▸ TASK DESCRIPTION
The reply should be one number: how many lines of the data below contain "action".

▸ DATASET RECORDS
══════

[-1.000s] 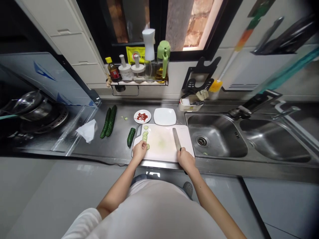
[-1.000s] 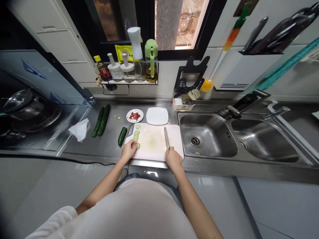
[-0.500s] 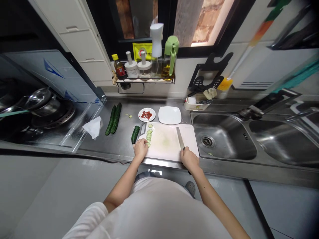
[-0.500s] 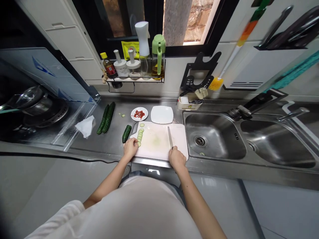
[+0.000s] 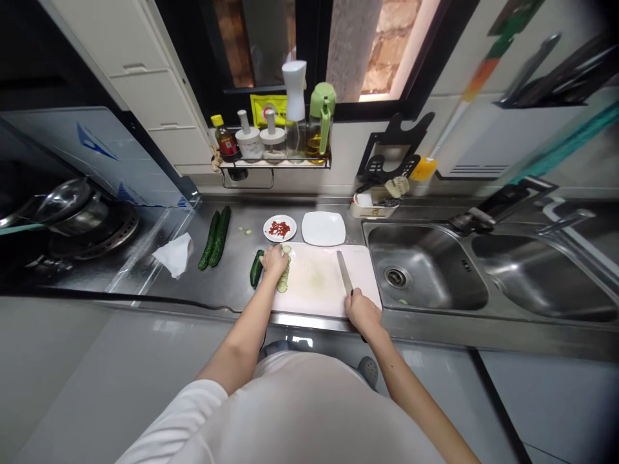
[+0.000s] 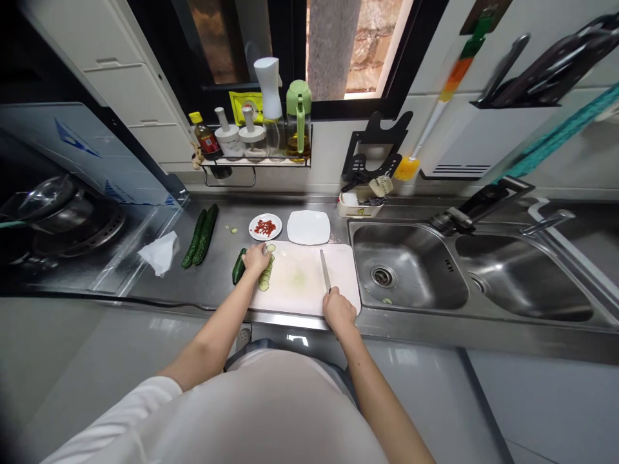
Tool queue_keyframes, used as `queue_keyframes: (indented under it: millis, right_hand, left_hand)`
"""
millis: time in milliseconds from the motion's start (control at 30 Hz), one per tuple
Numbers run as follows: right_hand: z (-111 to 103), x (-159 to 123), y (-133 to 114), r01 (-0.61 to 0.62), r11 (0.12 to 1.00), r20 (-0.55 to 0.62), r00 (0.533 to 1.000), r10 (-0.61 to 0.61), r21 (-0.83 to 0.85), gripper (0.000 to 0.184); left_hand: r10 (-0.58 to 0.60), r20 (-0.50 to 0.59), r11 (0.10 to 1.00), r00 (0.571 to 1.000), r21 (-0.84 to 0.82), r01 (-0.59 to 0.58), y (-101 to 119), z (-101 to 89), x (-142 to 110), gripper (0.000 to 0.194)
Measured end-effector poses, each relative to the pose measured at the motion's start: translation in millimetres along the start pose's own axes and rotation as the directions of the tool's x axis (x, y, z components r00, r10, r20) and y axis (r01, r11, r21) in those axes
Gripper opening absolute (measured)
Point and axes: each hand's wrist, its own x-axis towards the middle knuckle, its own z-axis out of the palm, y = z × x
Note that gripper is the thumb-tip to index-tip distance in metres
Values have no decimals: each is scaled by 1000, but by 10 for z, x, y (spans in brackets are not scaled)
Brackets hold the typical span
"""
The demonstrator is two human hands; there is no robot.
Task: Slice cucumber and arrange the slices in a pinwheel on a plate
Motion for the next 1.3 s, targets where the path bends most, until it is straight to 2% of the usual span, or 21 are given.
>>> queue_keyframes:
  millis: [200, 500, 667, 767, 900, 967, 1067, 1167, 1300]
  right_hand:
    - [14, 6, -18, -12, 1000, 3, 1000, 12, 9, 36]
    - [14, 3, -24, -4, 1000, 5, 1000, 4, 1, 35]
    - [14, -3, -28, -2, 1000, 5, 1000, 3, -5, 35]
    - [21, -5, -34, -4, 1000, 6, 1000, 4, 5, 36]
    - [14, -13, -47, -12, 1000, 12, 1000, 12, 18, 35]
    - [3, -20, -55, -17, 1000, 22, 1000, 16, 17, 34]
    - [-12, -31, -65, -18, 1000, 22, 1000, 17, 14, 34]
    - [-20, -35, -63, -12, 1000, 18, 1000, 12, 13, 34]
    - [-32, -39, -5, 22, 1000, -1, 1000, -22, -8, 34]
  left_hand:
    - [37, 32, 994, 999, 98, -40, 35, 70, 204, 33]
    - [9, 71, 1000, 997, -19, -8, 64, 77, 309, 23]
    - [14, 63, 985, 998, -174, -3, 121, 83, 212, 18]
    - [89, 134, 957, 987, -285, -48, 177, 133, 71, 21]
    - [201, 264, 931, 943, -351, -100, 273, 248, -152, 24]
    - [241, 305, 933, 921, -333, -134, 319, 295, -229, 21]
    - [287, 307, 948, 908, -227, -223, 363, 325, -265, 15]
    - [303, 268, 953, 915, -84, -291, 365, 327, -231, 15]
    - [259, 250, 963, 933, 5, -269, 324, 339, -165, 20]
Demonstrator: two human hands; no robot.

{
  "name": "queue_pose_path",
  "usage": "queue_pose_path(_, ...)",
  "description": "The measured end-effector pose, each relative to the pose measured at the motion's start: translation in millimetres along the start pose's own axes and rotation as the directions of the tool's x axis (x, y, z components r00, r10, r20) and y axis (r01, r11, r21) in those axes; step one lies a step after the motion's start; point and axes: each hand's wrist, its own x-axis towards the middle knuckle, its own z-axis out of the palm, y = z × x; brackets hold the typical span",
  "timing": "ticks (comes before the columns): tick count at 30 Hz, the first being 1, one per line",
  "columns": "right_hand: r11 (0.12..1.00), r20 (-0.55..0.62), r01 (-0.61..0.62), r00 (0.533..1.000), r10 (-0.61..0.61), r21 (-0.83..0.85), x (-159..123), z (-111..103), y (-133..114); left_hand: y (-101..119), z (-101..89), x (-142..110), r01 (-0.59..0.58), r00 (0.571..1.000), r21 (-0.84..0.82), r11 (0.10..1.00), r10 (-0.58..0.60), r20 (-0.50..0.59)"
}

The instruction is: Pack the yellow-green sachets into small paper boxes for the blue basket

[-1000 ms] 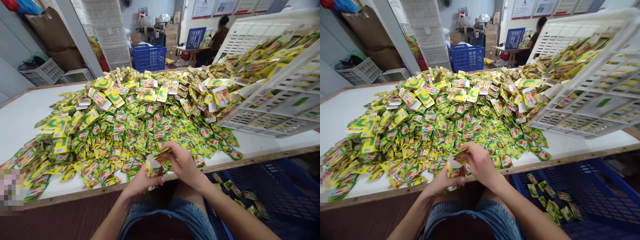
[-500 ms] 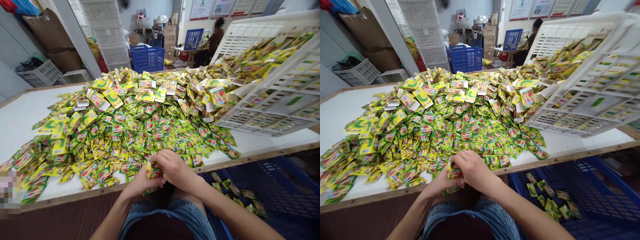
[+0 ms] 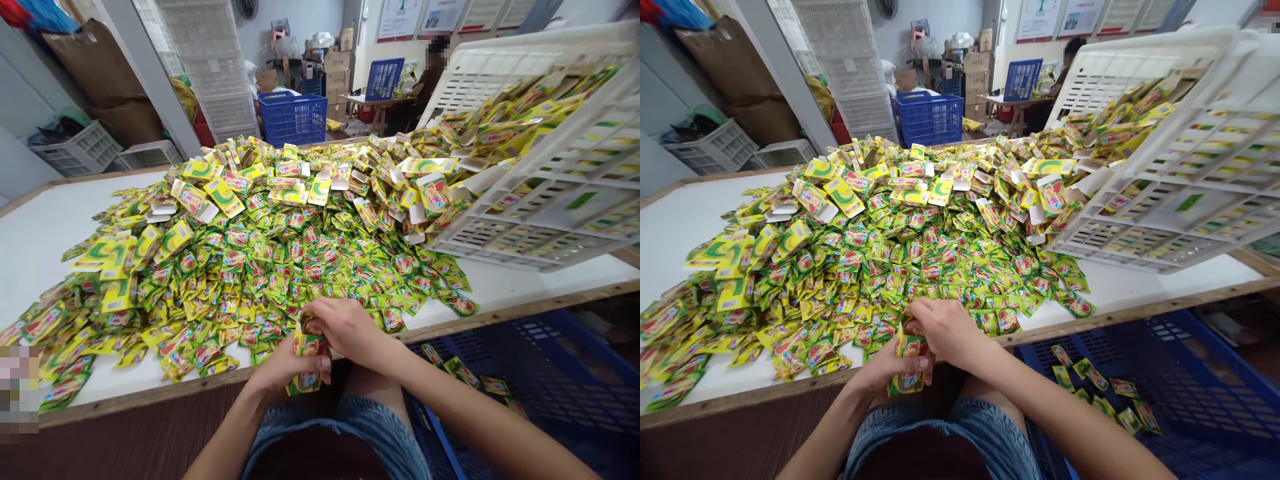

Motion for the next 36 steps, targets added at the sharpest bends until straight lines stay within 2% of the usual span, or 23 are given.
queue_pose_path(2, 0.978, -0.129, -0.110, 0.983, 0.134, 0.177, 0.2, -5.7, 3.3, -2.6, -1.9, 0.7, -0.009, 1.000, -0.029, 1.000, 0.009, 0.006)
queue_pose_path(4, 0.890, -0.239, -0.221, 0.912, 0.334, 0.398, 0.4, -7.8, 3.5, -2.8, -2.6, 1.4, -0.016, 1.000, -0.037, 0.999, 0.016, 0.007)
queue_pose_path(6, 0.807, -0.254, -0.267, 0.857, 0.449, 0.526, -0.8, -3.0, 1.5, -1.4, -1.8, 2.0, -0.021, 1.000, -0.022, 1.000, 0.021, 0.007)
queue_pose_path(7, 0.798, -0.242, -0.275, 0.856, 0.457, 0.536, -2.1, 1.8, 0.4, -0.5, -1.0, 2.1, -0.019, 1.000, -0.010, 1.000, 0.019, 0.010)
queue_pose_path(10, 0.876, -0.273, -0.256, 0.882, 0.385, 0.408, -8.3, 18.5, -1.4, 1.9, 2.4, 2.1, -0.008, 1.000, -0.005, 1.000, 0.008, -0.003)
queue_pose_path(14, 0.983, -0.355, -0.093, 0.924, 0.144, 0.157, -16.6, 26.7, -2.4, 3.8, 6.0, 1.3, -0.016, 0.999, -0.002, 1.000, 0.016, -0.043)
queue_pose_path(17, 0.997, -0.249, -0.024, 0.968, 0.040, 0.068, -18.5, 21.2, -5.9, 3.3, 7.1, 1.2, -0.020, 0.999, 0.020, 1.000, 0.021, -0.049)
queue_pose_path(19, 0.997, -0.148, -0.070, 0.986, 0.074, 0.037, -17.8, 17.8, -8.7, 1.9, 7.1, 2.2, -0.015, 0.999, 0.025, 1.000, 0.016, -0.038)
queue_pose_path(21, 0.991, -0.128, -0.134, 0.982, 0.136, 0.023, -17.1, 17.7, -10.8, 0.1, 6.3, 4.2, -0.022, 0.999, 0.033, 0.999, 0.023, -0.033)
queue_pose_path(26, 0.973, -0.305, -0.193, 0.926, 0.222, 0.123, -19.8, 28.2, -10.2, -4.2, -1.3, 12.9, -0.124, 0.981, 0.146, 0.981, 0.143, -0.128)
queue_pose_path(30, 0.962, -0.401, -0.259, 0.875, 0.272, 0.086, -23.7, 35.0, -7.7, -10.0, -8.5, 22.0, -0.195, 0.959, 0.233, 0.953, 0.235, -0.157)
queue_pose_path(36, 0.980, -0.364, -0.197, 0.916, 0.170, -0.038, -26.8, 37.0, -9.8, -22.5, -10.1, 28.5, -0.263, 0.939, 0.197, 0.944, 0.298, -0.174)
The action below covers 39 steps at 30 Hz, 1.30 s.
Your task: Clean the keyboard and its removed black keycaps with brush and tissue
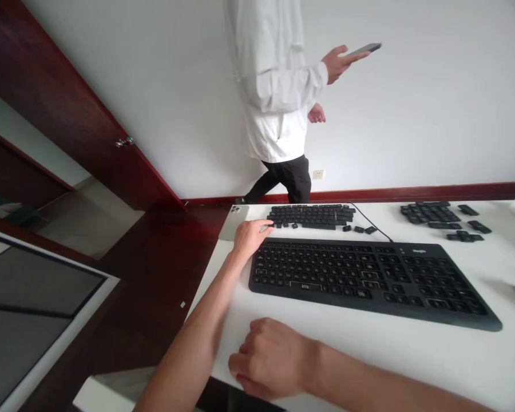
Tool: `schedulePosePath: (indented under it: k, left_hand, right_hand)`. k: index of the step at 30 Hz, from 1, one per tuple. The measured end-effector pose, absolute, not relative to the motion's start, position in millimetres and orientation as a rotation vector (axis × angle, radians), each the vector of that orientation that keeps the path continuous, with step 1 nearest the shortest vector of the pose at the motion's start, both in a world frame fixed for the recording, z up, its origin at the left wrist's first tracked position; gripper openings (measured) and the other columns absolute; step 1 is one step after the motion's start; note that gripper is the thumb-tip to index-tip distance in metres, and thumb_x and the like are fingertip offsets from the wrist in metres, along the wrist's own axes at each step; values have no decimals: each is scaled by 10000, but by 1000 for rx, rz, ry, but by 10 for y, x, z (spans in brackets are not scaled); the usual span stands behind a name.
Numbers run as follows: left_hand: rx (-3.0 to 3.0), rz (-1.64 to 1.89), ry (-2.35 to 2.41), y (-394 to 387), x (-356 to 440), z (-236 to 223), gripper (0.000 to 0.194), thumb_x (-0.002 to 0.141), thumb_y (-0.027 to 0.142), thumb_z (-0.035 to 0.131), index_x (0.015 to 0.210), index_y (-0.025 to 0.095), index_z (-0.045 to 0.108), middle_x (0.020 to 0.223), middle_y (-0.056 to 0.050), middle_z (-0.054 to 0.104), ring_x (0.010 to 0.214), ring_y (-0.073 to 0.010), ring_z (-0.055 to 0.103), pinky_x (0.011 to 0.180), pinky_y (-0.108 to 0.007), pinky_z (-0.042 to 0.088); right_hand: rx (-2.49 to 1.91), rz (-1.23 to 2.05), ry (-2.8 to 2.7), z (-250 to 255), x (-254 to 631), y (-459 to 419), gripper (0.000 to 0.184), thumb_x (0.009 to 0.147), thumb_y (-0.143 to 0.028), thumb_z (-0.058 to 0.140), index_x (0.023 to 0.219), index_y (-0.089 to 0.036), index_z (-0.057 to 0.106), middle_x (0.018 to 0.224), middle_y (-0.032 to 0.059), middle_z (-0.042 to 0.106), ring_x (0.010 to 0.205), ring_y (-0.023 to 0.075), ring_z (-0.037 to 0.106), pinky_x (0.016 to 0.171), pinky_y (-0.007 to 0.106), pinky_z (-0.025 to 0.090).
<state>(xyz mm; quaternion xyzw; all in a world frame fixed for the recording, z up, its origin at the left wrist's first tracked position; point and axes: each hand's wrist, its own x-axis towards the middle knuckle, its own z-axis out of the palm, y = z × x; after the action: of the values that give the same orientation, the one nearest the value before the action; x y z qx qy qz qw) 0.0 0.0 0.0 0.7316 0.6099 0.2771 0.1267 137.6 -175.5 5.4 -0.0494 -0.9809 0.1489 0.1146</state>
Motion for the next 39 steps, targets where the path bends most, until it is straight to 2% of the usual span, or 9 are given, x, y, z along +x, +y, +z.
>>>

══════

▸ RESULT OF THIS EXERCISE
2